Solving Physics Time Problem: Apollo Lunar Landing Mission

[mathcrzy]

1. Homework Statement

During an Apollo lunar landing mission, the command module continued to orbit the Moon at an altitude of about 104 km. How long did it take to go around the Moon once?

2. Homework Equations

T^2=[4pi^2(r)]/g

3. The Attempt at a Solution

square root of 4pi^2(7.35e25+104000)/9.8=1.7e13min. this answer does not make sense though

 

[Avodyne]

Where does the 7.35e25 come from?

 

[m2003]

, as it is much longer than the actual duration of the mission

I would like to point out that the equation used in this attempt at a solution is incorrect. The equation provided, T^2=[4pi^2(r)]/g, is used for calculating the period of an object in circular motion around a central mass. However, in this scenario, the command module is not in a circular orbit around the Moon.
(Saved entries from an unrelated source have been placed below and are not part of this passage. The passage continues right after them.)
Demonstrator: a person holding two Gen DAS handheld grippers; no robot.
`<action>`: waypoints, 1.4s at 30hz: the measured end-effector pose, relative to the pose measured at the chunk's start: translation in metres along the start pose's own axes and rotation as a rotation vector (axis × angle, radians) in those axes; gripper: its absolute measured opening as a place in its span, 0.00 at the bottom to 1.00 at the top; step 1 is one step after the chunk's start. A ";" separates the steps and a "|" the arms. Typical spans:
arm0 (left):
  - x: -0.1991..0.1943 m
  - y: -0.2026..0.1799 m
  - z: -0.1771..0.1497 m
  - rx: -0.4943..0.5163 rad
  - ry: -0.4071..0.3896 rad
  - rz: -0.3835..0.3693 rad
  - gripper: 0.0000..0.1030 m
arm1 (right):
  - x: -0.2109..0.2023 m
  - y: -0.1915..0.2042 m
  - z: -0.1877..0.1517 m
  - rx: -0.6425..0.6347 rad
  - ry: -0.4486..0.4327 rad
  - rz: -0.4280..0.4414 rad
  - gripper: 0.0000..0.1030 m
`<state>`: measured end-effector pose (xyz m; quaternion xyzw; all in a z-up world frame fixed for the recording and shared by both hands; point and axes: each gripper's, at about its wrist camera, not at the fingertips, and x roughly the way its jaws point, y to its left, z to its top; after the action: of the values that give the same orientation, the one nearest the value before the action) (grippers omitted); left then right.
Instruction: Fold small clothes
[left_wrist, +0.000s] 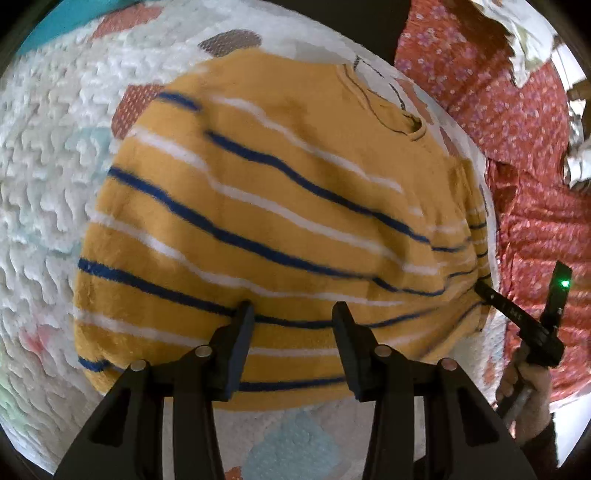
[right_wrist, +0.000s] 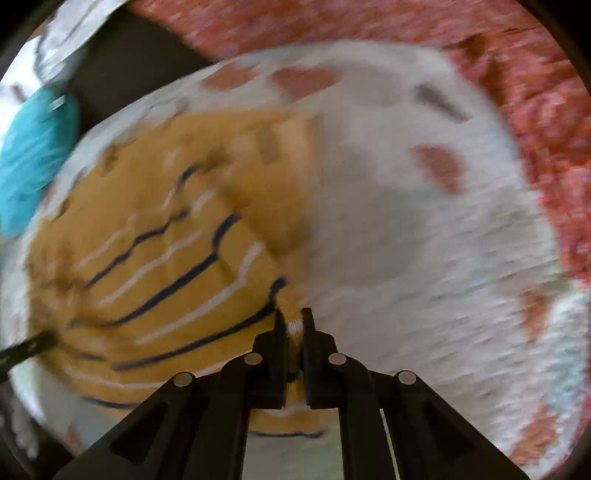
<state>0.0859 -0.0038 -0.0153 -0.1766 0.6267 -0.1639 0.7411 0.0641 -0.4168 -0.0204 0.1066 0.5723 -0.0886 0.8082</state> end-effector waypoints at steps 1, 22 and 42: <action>0.001 0.002 0.000 -0.011 0.009 -0.012 0.41 | -0.001 -0.005 0.004 0.015 -0.010 -0.043 0.04; -0.011 -0.009 0.011 -0.001 -0.037 -0.107 0.41 | 0.033 0.092 0.089 -0.187 -0.059 -0.028 0.04; -0.021 -0.015 0.010 0.026 -0.068 -0.068 0.43 | -0.019 -0.006 0.049 0.151 -0.129 0.016 0.52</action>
<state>0.0919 -0.0069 0.0112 -0.1938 0.5925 -0.1911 0.7582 0.1007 -0.4360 0.0132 0.1659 0.5098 -0.1315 0.8338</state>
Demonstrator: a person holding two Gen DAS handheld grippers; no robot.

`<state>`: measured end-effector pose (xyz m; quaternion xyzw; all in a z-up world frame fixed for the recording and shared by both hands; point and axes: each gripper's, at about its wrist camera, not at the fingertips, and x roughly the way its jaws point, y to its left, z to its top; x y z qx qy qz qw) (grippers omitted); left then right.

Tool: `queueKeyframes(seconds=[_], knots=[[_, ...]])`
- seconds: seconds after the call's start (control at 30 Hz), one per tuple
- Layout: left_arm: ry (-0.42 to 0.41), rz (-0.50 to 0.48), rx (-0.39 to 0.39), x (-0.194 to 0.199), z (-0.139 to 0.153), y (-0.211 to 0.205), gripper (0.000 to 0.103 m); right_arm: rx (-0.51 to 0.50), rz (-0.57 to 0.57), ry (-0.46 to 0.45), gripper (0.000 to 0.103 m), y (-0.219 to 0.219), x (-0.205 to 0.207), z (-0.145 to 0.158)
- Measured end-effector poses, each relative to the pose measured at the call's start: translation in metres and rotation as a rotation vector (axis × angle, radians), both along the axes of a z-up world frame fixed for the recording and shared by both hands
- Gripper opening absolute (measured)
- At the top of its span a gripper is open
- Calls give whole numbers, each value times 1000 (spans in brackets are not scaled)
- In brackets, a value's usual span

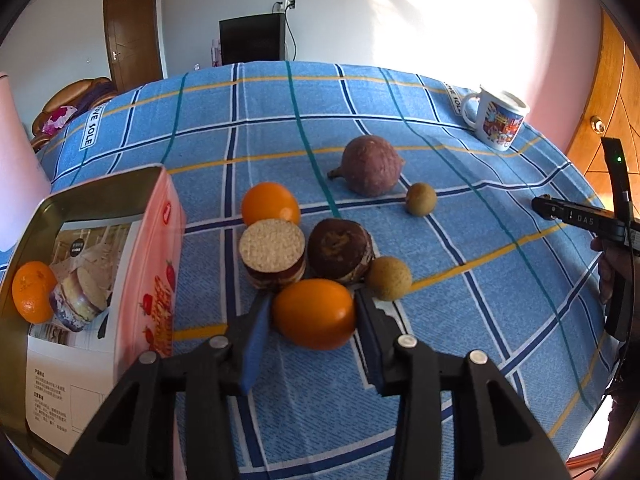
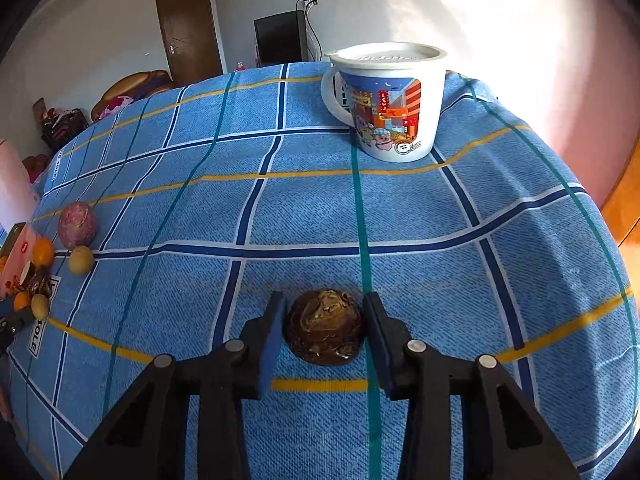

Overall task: Organize fruits
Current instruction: 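Grasp another orange with the left tool while the right tool grasps the mangosteen by the mug, then carry the orange and mangosteen toward the tin with both tools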

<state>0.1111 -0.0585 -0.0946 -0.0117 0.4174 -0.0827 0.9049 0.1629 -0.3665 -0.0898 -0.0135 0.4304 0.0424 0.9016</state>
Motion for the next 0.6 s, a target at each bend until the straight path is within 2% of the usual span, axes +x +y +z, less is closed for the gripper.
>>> queueKeyframes(seconds=[0.13, 0.4, 0.6], knots=[[-25, 5, -12, -5, 4, 3, 43, -16, 14, -70, 40, 7, -15, 10], [-89, -2, 2, -13, 12, -1, 43, 54, 92, -181, 40, 48, -49, 31], [-148, 15, 18, -20, 19, -1, 43, 86, 151, -238, 40, 87, -64, 36]])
It is in a roughly elliptical orbit, with its closest point to the Moon being 104 km and its farthest point being much farther away.

To accurately calculate the time it takes for the command module to orbit the Moon once, we would need to know the exact shape and size of its orbit. Additionally, the mass of the Moon and the gravitational constant would also need to be taken into account.

Furthermore, the given answer of 1.7e13 minutes is not a reasonable time for the command module to orbit the Moon once. As you mentioned, it is much longer than the actual duration of the mission, which was approximately 8 days.

In order to solve this problem accurately, we would need more information about the orbit of the command module and its velocity. However, based on the given information, we can estimate that it would take the command module around 90 minutes to orbit the Moon once, similar to the orbital period of the International Space Station around Earth.

In conclusion, it is important to use the correct equations and consider all relevant factors when attempting to solve physics problems. Without the necessary information, it is difficult to accurately calculate the solution.